__Assigned task__
Using the data below, reproduce exactly the lines from the line with "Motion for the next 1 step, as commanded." to the line with "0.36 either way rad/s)", both included; pictures must be dropped.

Exercise data Block Start

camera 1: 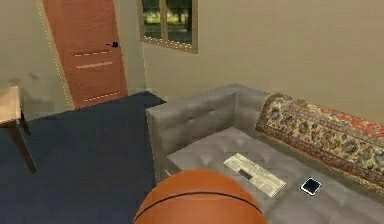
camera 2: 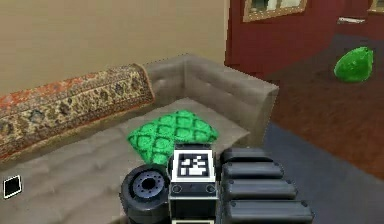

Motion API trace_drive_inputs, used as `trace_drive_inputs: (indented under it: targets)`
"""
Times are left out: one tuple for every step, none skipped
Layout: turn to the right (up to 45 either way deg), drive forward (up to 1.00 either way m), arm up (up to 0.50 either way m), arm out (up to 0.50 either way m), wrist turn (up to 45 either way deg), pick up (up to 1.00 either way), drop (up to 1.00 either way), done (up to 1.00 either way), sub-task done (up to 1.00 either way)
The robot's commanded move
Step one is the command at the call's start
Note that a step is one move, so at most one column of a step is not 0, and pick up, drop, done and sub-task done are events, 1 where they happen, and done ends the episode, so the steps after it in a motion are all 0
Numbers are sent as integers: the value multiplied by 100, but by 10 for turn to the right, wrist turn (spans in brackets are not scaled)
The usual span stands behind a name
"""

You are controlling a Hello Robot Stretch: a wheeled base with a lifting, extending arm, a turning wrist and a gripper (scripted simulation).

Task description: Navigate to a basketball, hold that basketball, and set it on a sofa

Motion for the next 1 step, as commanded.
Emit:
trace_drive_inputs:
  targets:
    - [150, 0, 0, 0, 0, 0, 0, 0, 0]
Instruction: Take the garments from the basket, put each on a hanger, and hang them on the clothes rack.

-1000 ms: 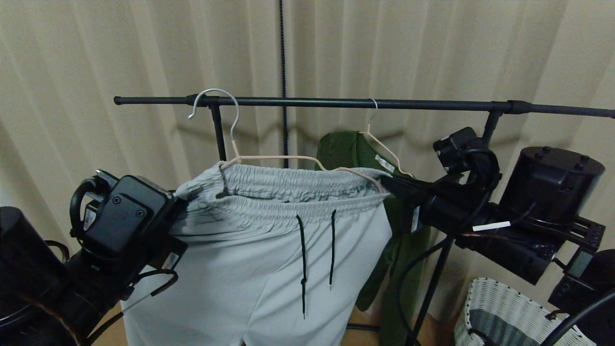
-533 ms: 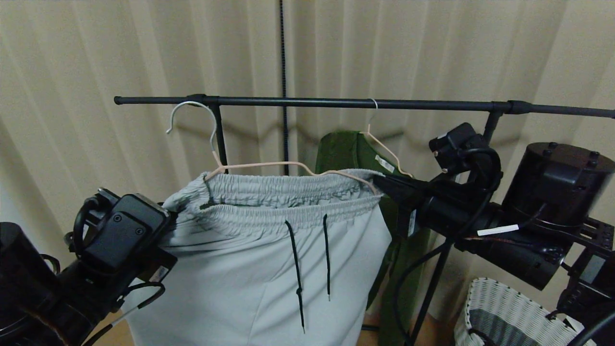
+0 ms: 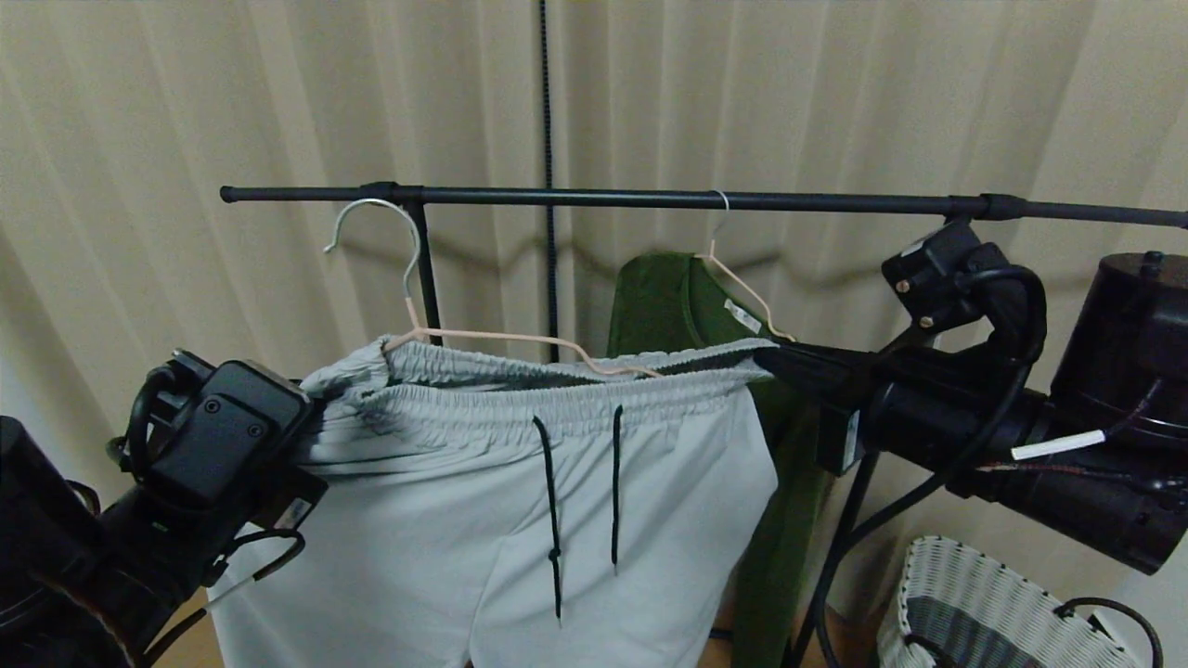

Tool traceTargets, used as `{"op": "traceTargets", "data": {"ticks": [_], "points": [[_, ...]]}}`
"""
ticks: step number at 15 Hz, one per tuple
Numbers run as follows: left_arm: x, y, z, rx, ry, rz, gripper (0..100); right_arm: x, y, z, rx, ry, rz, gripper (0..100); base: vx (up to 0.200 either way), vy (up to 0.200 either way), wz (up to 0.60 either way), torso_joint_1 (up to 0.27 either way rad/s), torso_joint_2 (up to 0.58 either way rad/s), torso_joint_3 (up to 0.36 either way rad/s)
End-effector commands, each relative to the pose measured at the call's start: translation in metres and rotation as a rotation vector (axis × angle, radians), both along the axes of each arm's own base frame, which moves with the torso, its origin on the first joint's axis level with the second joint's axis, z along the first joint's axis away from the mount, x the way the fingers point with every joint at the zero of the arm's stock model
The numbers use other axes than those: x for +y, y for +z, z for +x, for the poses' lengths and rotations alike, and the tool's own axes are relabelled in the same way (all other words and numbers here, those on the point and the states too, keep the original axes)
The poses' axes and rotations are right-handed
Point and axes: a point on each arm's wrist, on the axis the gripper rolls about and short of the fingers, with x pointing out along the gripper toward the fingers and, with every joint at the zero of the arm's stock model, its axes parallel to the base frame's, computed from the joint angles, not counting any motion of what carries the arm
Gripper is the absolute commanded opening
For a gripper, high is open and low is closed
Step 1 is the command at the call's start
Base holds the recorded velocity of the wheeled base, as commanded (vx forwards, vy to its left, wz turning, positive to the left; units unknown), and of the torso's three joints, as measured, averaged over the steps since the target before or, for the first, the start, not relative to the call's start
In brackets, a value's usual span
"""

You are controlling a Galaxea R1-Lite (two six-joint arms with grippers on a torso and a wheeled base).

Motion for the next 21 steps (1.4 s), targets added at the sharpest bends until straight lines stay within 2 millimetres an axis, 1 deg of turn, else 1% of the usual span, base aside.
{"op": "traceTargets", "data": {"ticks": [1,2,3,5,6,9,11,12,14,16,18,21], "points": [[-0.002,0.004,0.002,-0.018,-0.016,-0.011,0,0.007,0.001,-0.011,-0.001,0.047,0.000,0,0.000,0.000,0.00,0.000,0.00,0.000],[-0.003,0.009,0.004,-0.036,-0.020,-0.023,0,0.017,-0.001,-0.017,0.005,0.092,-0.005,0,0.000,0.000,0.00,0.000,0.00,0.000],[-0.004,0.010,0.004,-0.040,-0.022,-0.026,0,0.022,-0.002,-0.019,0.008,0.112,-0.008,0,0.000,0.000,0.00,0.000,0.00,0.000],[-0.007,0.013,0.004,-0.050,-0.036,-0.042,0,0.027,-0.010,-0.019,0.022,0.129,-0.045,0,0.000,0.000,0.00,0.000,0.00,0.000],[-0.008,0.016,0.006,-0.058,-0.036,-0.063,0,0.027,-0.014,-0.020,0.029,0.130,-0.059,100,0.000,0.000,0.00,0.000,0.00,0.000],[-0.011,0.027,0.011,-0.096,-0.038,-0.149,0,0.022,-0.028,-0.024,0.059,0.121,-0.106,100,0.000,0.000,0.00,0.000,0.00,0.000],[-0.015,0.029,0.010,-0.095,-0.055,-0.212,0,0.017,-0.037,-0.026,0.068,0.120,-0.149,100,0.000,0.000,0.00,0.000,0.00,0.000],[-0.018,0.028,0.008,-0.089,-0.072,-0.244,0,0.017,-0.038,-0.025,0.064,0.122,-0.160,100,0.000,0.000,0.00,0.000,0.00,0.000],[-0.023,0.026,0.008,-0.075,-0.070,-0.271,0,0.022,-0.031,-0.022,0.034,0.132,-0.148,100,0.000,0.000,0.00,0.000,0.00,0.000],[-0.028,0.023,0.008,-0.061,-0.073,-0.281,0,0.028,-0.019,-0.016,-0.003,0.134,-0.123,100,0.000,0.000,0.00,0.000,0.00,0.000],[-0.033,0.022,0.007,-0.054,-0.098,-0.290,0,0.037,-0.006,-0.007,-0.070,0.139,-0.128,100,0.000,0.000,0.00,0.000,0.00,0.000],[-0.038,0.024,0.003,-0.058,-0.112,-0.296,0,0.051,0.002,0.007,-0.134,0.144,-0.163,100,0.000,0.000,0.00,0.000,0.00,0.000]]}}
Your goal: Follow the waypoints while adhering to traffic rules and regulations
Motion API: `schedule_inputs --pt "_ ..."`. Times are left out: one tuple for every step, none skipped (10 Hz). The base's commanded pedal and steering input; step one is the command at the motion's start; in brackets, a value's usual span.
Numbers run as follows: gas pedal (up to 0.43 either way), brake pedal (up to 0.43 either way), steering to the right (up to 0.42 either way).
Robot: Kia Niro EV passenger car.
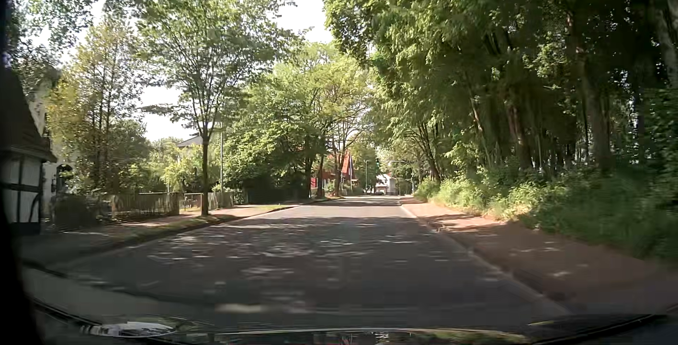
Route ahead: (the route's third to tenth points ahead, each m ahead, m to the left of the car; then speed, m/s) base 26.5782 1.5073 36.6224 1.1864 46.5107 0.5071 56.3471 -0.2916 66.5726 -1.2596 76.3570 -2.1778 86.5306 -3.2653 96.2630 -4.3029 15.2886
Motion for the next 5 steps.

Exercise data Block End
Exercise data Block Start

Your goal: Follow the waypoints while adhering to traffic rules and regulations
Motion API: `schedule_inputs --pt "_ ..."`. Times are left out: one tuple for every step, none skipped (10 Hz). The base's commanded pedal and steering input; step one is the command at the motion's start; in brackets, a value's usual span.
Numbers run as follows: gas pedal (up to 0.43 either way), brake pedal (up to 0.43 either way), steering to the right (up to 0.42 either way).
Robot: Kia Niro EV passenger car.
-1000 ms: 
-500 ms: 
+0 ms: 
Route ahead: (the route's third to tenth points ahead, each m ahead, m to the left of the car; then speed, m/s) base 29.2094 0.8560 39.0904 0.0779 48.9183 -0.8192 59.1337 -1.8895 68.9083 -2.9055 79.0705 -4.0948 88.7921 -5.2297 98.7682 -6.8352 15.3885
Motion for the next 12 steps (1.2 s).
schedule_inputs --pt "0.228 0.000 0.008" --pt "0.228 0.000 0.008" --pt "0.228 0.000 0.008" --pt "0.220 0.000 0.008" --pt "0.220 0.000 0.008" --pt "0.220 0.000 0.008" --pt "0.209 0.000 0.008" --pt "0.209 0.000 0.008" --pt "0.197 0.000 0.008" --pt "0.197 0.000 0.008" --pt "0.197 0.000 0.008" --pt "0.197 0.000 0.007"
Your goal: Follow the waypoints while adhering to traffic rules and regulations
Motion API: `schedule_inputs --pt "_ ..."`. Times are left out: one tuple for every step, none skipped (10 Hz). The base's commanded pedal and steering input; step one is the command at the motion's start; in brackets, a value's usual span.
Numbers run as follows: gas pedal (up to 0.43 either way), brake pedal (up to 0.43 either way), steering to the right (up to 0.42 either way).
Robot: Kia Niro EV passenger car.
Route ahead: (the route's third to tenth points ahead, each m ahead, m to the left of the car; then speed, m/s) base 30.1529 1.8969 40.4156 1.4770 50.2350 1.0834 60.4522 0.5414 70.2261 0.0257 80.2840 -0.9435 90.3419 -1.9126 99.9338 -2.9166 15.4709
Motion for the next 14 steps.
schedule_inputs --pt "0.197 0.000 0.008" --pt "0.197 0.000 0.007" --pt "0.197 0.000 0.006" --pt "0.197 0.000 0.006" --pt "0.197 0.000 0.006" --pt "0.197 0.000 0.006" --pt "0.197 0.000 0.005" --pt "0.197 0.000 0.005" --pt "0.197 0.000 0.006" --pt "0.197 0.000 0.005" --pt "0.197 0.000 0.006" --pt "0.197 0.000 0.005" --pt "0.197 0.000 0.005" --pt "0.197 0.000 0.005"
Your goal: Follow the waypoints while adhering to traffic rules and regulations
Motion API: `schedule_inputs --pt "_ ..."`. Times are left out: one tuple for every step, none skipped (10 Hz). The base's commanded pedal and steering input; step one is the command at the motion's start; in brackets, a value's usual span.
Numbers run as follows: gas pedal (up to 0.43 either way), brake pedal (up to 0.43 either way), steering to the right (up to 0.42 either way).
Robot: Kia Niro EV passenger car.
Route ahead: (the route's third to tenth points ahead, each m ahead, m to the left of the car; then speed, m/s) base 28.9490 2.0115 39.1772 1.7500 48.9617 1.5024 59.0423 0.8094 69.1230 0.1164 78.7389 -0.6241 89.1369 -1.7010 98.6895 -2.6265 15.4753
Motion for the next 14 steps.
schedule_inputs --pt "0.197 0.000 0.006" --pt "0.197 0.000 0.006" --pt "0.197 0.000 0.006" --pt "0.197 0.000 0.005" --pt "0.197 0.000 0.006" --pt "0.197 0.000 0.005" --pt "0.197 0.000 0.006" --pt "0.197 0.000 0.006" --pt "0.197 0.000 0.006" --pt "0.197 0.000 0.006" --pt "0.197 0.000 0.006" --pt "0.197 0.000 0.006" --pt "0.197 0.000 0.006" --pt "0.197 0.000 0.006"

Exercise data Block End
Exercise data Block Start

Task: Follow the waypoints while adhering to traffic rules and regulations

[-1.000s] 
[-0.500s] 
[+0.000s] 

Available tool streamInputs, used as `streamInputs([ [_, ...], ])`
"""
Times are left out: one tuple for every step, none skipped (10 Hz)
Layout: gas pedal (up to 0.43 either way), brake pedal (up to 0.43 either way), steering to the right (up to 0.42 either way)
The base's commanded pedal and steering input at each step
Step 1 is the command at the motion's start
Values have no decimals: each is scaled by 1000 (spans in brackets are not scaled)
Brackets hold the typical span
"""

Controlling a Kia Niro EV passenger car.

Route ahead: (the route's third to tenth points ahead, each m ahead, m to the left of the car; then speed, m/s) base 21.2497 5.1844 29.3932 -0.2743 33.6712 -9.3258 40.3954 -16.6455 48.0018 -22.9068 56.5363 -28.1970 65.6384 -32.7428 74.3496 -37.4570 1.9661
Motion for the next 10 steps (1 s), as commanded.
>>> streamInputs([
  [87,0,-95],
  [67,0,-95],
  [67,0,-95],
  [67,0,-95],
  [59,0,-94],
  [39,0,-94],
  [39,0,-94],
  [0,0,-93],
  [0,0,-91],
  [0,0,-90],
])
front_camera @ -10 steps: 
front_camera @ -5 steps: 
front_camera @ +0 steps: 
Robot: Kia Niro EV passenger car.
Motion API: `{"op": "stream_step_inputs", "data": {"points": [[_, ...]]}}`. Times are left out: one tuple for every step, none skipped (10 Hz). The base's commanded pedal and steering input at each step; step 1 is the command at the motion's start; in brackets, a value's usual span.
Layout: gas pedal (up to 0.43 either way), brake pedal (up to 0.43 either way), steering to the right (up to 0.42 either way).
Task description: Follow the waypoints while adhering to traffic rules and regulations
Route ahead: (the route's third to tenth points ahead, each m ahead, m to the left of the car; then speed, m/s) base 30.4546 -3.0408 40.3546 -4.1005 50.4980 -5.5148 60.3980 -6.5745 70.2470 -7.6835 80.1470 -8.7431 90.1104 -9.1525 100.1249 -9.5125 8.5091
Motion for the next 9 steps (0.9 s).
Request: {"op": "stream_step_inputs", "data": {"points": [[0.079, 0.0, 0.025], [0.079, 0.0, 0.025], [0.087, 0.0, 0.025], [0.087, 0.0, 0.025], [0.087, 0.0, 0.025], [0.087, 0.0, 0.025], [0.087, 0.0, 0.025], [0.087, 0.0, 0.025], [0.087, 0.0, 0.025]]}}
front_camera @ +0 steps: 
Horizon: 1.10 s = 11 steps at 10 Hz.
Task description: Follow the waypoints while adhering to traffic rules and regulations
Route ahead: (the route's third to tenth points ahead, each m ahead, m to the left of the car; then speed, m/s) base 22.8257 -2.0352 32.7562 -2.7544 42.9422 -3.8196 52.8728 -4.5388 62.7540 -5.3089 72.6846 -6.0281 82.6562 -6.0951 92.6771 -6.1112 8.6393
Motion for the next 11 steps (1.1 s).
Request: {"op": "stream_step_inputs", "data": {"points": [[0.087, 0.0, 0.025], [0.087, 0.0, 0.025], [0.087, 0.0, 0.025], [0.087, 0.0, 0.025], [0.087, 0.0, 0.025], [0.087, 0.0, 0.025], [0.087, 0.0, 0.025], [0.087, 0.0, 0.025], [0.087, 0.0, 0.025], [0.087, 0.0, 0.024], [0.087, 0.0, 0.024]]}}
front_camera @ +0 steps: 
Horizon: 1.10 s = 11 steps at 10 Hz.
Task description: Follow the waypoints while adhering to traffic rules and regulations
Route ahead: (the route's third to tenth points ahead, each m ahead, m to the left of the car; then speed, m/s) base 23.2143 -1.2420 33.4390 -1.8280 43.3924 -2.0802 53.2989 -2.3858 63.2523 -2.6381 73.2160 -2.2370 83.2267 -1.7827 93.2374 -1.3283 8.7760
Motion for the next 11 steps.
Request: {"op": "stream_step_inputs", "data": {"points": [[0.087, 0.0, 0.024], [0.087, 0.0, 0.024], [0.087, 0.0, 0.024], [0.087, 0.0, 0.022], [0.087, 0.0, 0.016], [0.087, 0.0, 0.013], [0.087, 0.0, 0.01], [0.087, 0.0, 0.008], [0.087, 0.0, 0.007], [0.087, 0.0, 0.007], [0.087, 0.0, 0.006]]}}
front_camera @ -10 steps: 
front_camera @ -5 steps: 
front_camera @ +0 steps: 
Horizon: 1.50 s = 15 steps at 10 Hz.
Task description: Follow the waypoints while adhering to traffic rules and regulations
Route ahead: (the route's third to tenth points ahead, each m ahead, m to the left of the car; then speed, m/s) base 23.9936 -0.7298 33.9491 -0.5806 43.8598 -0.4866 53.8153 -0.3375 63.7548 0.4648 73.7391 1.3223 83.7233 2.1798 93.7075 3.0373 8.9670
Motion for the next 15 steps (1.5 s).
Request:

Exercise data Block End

__Solution to this exercise__
Motion for the next 1 step, as commanded.
Emit:
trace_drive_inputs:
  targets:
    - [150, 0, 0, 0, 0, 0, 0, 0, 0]
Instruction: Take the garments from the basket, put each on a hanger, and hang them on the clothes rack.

-1000 ms: 
-533 ms: 
+0 ms: 

Tool traceTargets, used as `{"op": "traceTargets", "data": {"ticks": [_], "points": [[_, ...]]}}`
"""
ticks: step number at 15 Hz, one per tuple
Numbers run as follows: left_arm: x, y, z, rx, ry, rz, gripper (0..100); right_arm: x, y, z, rx, ry, rz, gripper (0..100); base: vx (up to 0.200 either way), vy (up to 0.200 either way), wz (up to 0.60 either way), torso_joint_1 (up to 0.27 either way rad/s), torso_joint_2 (up to 0.58 either way rad/s), torso_joint_3 (up to 0.36 either way rad/s)

No other output is needed; the exercise is complete.